Estamos en la tierra porque aquí nacimos y aquí vamos a morir. Pero también estamos en el mundo, que no es exactamente lo mismo. Las mujeres a quienes doy la palabra en mi descripción del cerco de Numancia (El naranjo) dicen, sitiadas por la muerte y el hambre, que ven desaparecer al mundo avasallado, pero no la tierra. La tierra permanece aunque el mundo desaparezca. No importa. El mundo —construcción— muere pero la tierra —instrucción— se transforma. ¿Por qué? Porque lo dice la palabra. Porque no perdemos la experiencia de la palabra. El mundo nos revela como seres humanos sujetos a su experiencia. La tierra nos oculta por un momento sólo para devolvernos el poder de recrear al mundo. «Desaparecimos del mundo. Regresamos a la tierra. De allí saldremos a espantar.» Es decir: hablaremos.

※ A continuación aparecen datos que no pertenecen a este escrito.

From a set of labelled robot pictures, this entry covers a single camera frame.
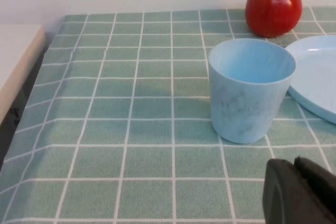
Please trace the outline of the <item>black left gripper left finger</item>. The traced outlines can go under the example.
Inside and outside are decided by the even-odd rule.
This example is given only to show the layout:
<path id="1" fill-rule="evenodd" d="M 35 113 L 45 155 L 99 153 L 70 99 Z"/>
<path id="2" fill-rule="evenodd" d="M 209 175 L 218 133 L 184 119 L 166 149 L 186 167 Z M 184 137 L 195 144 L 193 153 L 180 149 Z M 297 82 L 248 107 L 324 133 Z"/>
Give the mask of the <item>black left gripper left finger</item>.
<path id="1" fill-rule="evenodd" d="M 262 203 L 265 223 L 326 223 L 325 207 L 284 159 L 267 162 Z"/>

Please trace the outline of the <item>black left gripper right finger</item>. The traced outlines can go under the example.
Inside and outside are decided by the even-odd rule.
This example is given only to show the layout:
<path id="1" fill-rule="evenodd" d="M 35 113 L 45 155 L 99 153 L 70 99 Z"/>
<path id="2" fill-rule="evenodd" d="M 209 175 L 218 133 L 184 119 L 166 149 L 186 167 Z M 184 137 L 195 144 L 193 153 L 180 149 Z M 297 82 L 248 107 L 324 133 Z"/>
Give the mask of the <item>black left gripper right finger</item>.
<path id="1" fill-rule="evenodd" d="M 335 223 L 335 175 L 305 157 L 296 157 L 294 167 L 313 193 L 324 217 Z"/>

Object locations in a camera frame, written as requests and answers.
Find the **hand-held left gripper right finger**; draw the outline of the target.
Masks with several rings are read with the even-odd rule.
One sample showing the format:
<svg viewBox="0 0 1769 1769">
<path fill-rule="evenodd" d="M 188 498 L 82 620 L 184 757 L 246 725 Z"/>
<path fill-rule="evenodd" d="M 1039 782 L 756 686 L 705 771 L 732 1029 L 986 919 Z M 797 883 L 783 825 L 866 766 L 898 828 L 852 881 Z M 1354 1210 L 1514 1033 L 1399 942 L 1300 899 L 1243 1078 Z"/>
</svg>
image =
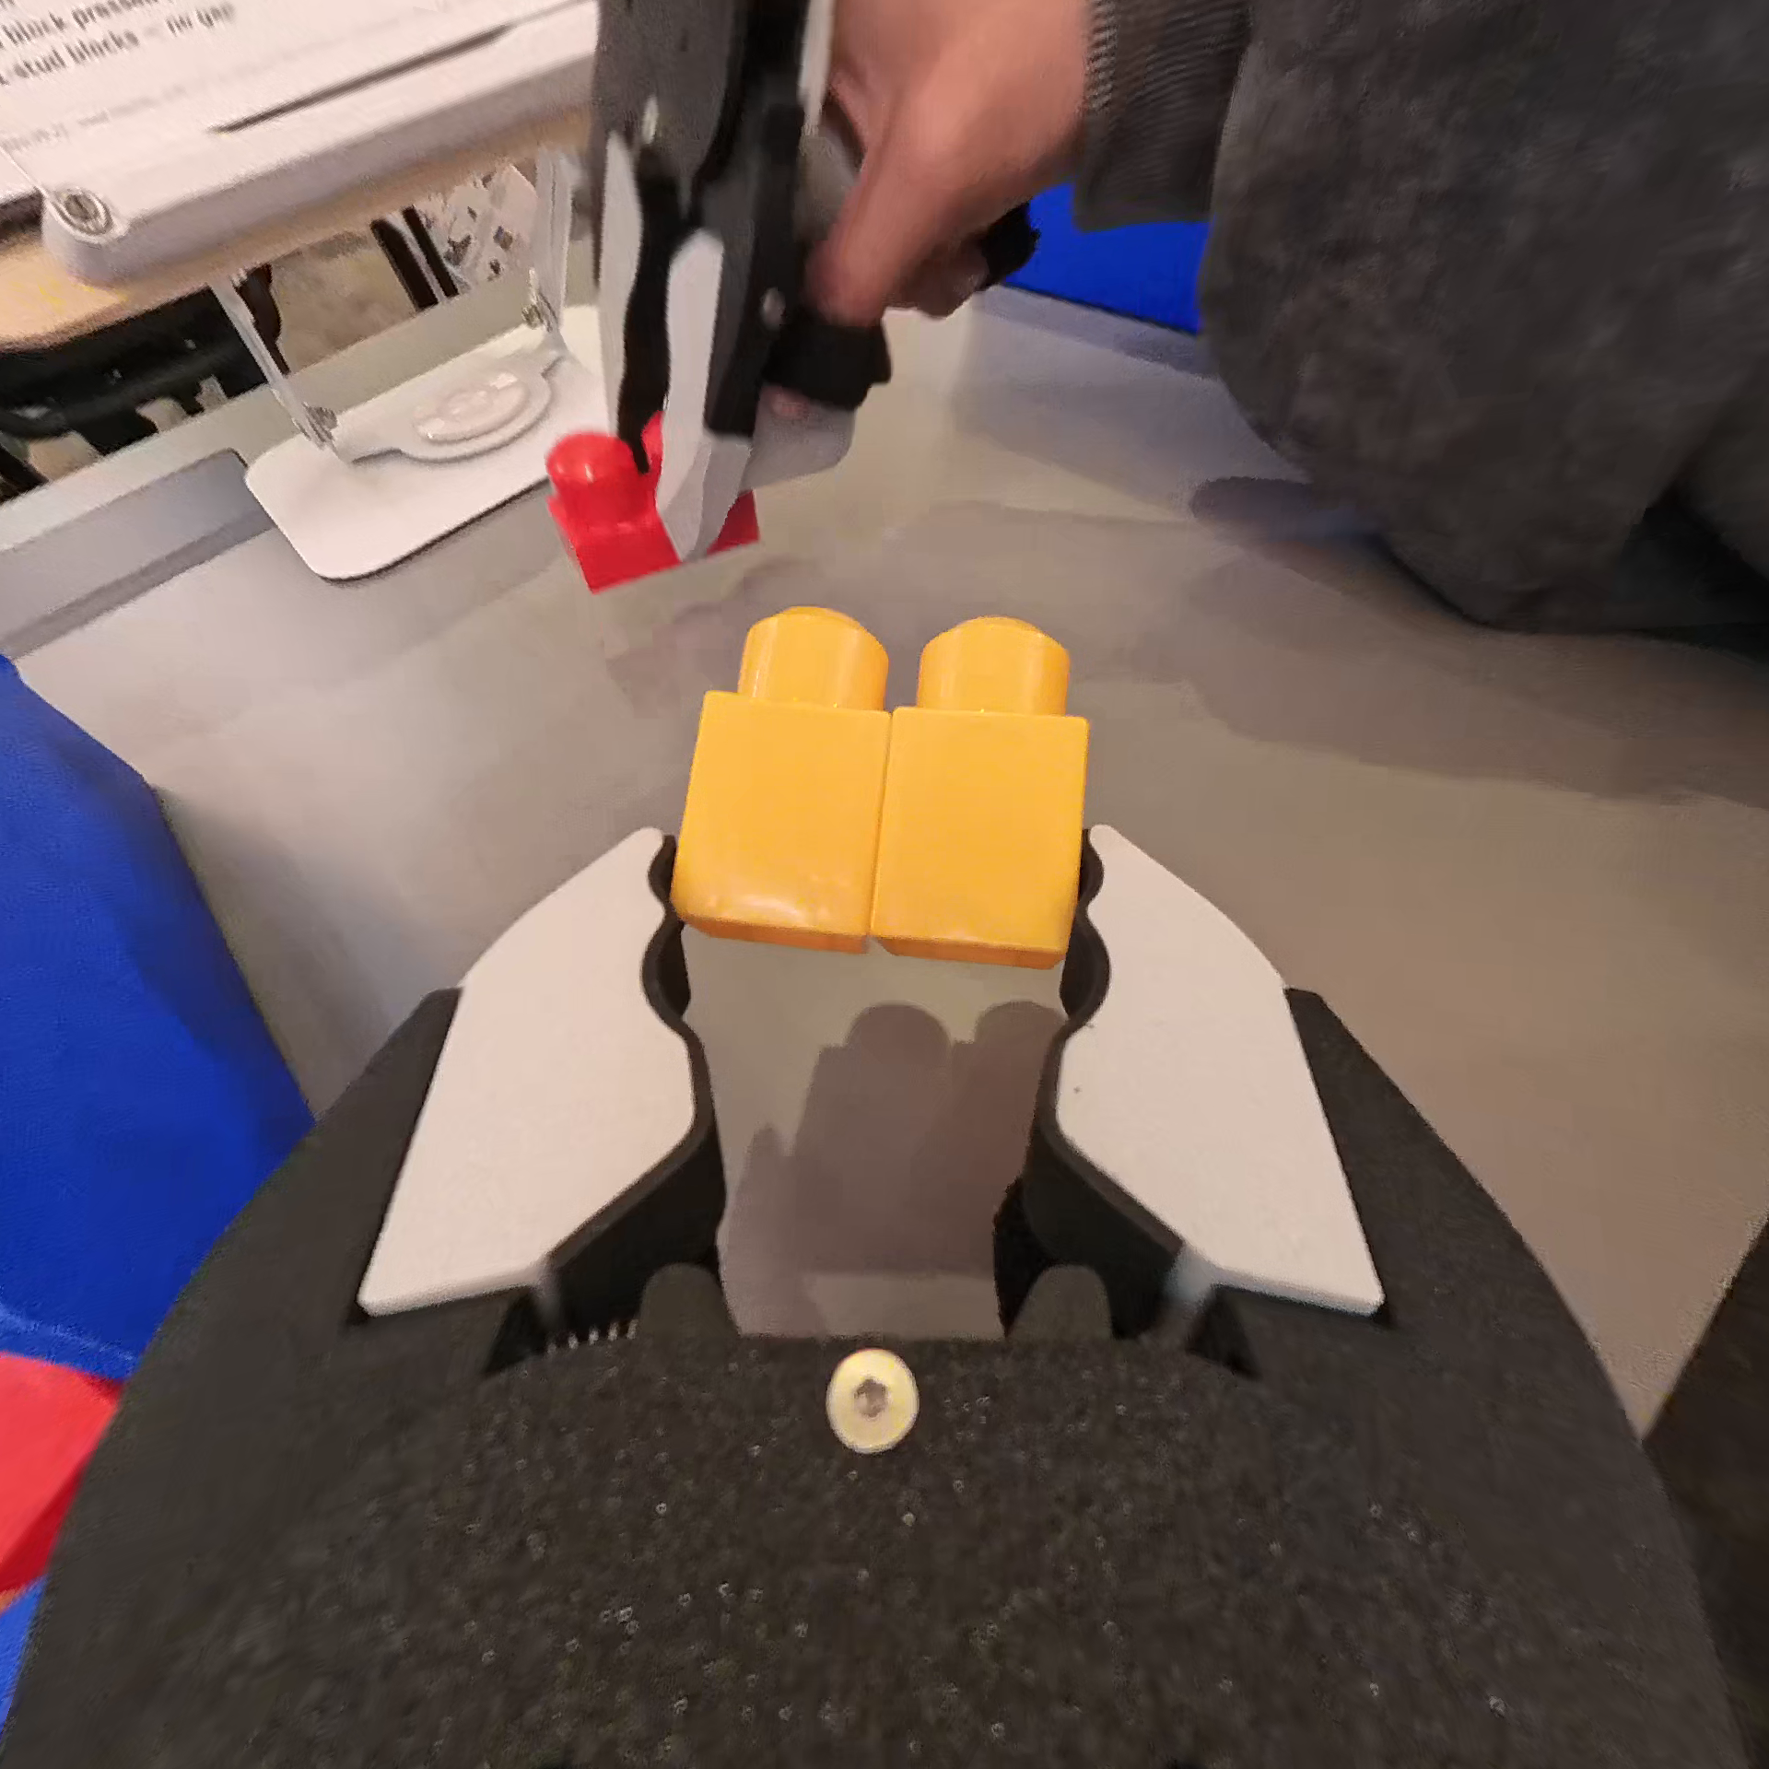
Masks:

La pregunta definitiva de la experiencia la hace Calderón de la Barca en la obra maestra del teatro español, La vida es sueño: El mayor delito del hombre es haber nacido. Segismundo, el protagonista de la obra, se compara a la naturaleza, que teniendo menos alma que él, tiene más libertad. Segismundo siente esta ausencia de libertad como una disminución, un no haber totalmente nacido, una conciencia de «que antes de nacer moriste». Pero, ¿no es un delito mayor no haber nacido en absoluto? Calderón nos libra al ritmo íntimo del sueño. Soñar es compensar lo que la experiencia nos negó. Soñamos hacia adelante, pero también hacia atrás. Deseamos en ambos sentidos. No, lo mejor es haber nacido. Y a cada cual nos incumbe examinar las razones por las cuales valió la pena haber nacido, y preguntarnos sin tregua, y sin esperanza de respuesta, las interrogantes de la experiencia:
¿Cómo se relacionan la libertad y el destino?
¿En qué medida puede cada uno de nosotros dar forma personal a nuestra propia experiencia?
¿Qué parte de nuestra experiencia es cambio y qué parte, permanencia?
¿Cuánto le debe la experiencia a la necesidad, al azar, a la libertad?
¿Y por qué nos identificamos por la ignorancia de lo que somos: unión de cuerpo y alma y sin embargo seguimos siendo exactamente lo que no comprendemos?